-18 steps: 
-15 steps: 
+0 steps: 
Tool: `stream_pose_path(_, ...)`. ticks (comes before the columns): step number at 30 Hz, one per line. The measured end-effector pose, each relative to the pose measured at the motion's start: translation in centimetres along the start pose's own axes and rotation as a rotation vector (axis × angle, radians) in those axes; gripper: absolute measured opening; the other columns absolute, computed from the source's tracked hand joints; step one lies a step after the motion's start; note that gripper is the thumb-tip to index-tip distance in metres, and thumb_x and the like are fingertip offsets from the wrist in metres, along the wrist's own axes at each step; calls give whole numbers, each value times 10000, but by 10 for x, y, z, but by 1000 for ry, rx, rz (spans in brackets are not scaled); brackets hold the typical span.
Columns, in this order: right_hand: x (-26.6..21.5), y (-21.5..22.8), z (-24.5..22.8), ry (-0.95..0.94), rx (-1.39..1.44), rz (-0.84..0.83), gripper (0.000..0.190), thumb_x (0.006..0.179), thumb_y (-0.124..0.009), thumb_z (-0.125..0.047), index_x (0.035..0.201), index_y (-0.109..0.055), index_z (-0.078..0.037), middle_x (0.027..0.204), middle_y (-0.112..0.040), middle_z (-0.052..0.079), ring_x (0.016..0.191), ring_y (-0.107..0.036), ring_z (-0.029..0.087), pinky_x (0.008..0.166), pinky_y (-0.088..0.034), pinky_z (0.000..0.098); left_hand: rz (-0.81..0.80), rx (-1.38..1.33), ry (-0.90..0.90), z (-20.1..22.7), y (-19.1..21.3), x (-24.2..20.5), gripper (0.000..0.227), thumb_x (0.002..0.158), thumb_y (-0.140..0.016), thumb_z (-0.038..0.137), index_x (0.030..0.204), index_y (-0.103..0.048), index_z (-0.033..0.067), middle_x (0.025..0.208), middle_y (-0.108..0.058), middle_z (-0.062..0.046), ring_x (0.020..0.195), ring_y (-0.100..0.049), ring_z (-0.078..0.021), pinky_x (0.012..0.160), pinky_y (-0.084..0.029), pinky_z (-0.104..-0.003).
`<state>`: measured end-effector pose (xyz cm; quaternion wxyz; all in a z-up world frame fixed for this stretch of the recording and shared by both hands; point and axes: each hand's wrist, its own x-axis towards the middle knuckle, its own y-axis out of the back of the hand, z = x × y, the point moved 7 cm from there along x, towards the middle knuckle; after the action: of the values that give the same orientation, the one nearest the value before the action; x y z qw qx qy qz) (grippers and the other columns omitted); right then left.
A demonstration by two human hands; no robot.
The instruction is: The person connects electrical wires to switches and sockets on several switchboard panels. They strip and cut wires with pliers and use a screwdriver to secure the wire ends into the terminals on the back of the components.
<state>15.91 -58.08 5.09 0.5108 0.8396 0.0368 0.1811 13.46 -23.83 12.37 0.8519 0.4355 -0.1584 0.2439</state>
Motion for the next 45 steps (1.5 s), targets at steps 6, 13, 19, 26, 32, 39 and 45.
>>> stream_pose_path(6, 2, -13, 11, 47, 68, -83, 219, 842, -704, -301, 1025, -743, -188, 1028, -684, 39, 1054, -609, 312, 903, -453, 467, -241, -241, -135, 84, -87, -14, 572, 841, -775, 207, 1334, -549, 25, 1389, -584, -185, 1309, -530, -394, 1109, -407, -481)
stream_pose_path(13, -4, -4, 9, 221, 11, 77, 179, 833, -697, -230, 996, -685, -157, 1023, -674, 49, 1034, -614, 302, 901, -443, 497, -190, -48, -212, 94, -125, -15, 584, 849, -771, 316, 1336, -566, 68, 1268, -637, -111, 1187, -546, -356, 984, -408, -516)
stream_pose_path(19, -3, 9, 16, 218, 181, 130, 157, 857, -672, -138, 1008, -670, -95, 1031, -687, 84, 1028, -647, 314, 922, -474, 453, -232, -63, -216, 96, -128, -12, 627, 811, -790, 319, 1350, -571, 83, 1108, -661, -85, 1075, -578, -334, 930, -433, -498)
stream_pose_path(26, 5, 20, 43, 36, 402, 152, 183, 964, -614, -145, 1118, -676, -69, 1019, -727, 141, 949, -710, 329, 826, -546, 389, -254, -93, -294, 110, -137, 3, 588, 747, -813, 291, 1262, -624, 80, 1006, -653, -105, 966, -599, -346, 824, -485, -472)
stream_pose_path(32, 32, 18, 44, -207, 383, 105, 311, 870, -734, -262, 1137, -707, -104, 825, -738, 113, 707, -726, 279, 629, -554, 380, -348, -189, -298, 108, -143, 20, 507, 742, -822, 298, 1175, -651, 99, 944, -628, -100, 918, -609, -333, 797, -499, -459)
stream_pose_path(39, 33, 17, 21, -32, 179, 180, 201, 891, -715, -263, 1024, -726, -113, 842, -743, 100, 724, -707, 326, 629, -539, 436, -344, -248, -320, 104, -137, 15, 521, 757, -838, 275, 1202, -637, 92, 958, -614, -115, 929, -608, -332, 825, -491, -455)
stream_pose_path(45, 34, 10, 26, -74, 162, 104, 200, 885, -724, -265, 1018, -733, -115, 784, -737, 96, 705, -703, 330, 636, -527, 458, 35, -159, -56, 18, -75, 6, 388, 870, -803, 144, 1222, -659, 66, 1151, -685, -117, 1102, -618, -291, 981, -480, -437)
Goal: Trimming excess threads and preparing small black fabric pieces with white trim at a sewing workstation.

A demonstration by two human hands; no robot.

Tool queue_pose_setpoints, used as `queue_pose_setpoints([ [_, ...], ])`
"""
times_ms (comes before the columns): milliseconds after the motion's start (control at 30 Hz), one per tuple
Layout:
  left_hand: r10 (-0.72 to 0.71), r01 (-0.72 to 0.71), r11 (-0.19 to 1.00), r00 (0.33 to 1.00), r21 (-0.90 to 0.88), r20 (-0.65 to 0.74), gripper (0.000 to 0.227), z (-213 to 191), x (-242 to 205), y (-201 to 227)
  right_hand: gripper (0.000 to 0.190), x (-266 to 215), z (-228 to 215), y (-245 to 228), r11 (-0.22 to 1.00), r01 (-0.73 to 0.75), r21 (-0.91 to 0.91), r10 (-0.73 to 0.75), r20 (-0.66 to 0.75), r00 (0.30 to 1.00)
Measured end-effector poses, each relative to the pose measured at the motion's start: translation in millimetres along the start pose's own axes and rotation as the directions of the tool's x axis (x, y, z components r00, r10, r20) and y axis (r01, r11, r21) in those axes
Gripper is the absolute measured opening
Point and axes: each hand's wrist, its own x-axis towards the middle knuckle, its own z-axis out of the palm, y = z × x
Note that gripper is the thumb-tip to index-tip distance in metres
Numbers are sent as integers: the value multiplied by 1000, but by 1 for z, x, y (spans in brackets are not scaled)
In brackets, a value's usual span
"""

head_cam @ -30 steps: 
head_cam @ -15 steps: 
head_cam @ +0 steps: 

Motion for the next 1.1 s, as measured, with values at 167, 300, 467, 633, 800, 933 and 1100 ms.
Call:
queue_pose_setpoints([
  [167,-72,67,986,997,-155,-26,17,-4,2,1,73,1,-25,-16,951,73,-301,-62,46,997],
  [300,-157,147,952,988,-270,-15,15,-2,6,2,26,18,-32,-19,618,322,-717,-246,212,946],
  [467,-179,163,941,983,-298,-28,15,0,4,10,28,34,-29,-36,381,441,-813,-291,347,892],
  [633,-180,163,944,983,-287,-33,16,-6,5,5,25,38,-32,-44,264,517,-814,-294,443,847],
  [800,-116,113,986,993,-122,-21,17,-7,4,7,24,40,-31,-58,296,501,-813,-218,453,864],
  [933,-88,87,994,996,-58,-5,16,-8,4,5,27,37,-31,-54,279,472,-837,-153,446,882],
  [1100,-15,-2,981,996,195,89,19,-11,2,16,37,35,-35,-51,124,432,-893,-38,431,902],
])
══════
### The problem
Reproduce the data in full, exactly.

### The completed task
-18 steps: 
-15 steps: 
+0 steps: 
Tool: `stream_pose_path(_, ...)`. ticks (comes before the columns): step number at 30 Hz, one per line. The measured end-effector pose, each relative to the pose measured at the motion's start: translation in centimetres along the start pose's own axes and rotation as a rotation vector (axis × angle, radians) in those axes; gripper: absolute measured opening; the other columns absolute, computed from the source's tracked hand joints; step one lies a step after the motion's start; note that gripper is the thumb-tip to index-tip distance in metres, and thumb_x and the like are fingertip offsets from the wrist in metres, along the wrist's own axes at each step; calls give whole numbers, each value times 10000, but by 10 for x, y, z, but by 1000 for ry, rx, rz (spans in brackets are not scaled); brackets hold the typical span.
Columns, in this order: right_hand: x (-26.6..21.5), y (-21.5..22.8), z (-24.5..22.8), ry (-0.95..0.94), rx (-1.39..1.44), rz (-0.84..0.83), gripper (0.000..0.190), thumb_x (0.006..0.179), thumb_y (-0.124..0.009), thumb_z (-0.125..0.047), index_x (0.035..0.201), index_y (-0.109..0.055), index_z (-0.078..0.037), middle_x (0.027..0.204), middle_y (-0.112..0.040), middle_z (-0.052..0.079), ring_x (0.016..0.191), ring_y (-0.107..0.036), ring_z (-0.029..0.087), pinky_x (0.008..0.166), pinky_y (-0.088..0.034), pinky_z (0.000..0.098); left_hand: rz (-0.81..0.80), rx (-1.38..1.33), ry (-0.90..0.90), z (-20.1..22.7), y (-19.1..21.3), x (-24.2..20.5), gripper (0.000..0.227), thumb_x (0.002..0.158), thumb_y (-0.140..0.016), thumb_z (-0.038..0.137), index_x (0.030..0.204), index_y (-0.103..0.048), index_z (-0.033..0.067), middle_x (0.025..0.208), middle_y (-0.108..0.058), middle_z (-0.062..0.046), ring_x (0.020..0.195), ring_y (-0.100..0.049), ring_z (-0.078..0.021), pinky_x (0.012..0.160), pinky_y (-0.084..0.029), pinky_z (-0.104..-0.003).
`<state>`: measured end-effector pose (xyz cm; quaternion wxyz; all in a z-up world frame fixed for this stretch of the recording and shared by both hands; point and axes: each hand's wrist, its own x-axis towards the middle knuckle, its own y-axis out of the back of the hand, z = x × y, the point moved 7 cm from there along x, towards the middle knuckle; after the action: of the values that give the same orientation, the one nearest the value before the action; x y z qw qx qy qz) (grippers and the other columns omitted); right then left.
A demonstration by two human hands; no robot.
The instruction is: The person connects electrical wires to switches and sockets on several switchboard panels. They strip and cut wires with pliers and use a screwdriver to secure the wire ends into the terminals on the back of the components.
<state>15.91 -58.08 5.09 0.5108 0.8396 0.0368 0.1811 13.46 -23.83 12.37 0.8519 0.4355 -0.1584 0.2439</state>
Motion for the next 45 steps (1.5 s), targets at steps 6, 13, 19, 26, 32, 39 and 45.
>>> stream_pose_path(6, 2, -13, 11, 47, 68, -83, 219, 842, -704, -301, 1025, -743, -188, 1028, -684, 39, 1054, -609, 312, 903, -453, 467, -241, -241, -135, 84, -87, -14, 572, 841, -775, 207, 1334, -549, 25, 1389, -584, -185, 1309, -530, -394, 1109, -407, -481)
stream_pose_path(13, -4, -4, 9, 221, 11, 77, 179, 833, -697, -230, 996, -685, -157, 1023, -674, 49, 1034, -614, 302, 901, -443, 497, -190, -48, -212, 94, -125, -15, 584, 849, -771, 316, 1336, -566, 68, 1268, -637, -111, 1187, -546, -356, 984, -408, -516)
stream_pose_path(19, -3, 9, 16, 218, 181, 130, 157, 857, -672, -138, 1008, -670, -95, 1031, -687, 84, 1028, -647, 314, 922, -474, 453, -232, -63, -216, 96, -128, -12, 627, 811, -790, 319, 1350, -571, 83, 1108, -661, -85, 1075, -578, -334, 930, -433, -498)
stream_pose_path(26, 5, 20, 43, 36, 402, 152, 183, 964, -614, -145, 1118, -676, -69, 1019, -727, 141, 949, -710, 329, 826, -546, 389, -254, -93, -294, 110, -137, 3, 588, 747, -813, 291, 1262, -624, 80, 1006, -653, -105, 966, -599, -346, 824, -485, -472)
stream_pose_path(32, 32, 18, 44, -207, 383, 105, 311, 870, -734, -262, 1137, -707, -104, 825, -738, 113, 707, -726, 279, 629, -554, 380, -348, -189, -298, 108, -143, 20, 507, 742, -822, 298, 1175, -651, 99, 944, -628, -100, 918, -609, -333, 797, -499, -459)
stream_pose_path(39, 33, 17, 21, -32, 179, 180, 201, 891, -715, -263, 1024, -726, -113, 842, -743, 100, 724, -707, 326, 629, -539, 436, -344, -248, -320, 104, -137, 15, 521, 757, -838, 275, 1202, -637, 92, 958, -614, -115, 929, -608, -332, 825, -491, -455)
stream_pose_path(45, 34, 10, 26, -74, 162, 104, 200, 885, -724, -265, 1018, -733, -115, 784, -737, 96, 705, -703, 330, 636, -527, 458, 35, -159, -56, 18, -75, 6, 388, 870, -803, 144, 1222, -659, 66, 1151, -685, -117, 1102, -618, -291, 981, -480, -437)
Goal: Trimming excess threads and preparing small black fabric pieces with white trim at a sewing workstation.

A demonstration by two human hands; no robot.

Tool queue_pose_setpoints, used as `queue_pose_setpoints([ [_, ...], ])`
"""
times_ms (comes before the columns): milliseconds after the motion's start (control at 30 Hz), one per tuple
Layout:
  left_hand: r10 (-0.72 to 0.71), r01 (-0.72 to 0.71), r11 (-0.19 to 1.00), r00 (0.33 to 1.00), r21 (-0.90 to 0.88), r20 (-0.65 to 0.74), gripper (0.000 to 0.227), z (-213 to 191), x (-242 to 205), y (-201 to 227)
  right_hand: gripper (0.000 to 0.190), x (-266 to 215), z (-228 to 215), y (-245 to 228), r11 (-0.22 to 1.00), r01 (-0.73 to 0.75), r21 (-0.91 to 0.91), r10 (-0.73 to 0.75), r20 (-0.66 to 0.75), r00 (0.30 to 1.00)
Measured end-effector poses, each relative to the pose measured at the motion's start: translation in millimetres along the start pose's own axes and rotation as the directions of the tool's x axis (x, y, z components r00, r10, r20) and y axis (r01, r11, r21) in those axes
Gripper is the absolute measured opening
Point and axes: each hand's wrist, its own x-axis towards the middle knuckle, its own z-axis out of the palm, y = z × x
Note that gripper is the thumb-tip to index-tip distance in metres
Numbers are sent as integers: the value multiplied by 1000, but by 1 for z, x, y (spans in brackets are not scaled)
In brackets, a value's usual span
"""

head_cam @ -30 steps: 
head_cam @ -15 steps: 
head_cam @ +0 steps: 

Motion for the next 1.1 s, as measured, with values at 167, 300, 467, 633, 800, 933 and 1100 ms.
Call:
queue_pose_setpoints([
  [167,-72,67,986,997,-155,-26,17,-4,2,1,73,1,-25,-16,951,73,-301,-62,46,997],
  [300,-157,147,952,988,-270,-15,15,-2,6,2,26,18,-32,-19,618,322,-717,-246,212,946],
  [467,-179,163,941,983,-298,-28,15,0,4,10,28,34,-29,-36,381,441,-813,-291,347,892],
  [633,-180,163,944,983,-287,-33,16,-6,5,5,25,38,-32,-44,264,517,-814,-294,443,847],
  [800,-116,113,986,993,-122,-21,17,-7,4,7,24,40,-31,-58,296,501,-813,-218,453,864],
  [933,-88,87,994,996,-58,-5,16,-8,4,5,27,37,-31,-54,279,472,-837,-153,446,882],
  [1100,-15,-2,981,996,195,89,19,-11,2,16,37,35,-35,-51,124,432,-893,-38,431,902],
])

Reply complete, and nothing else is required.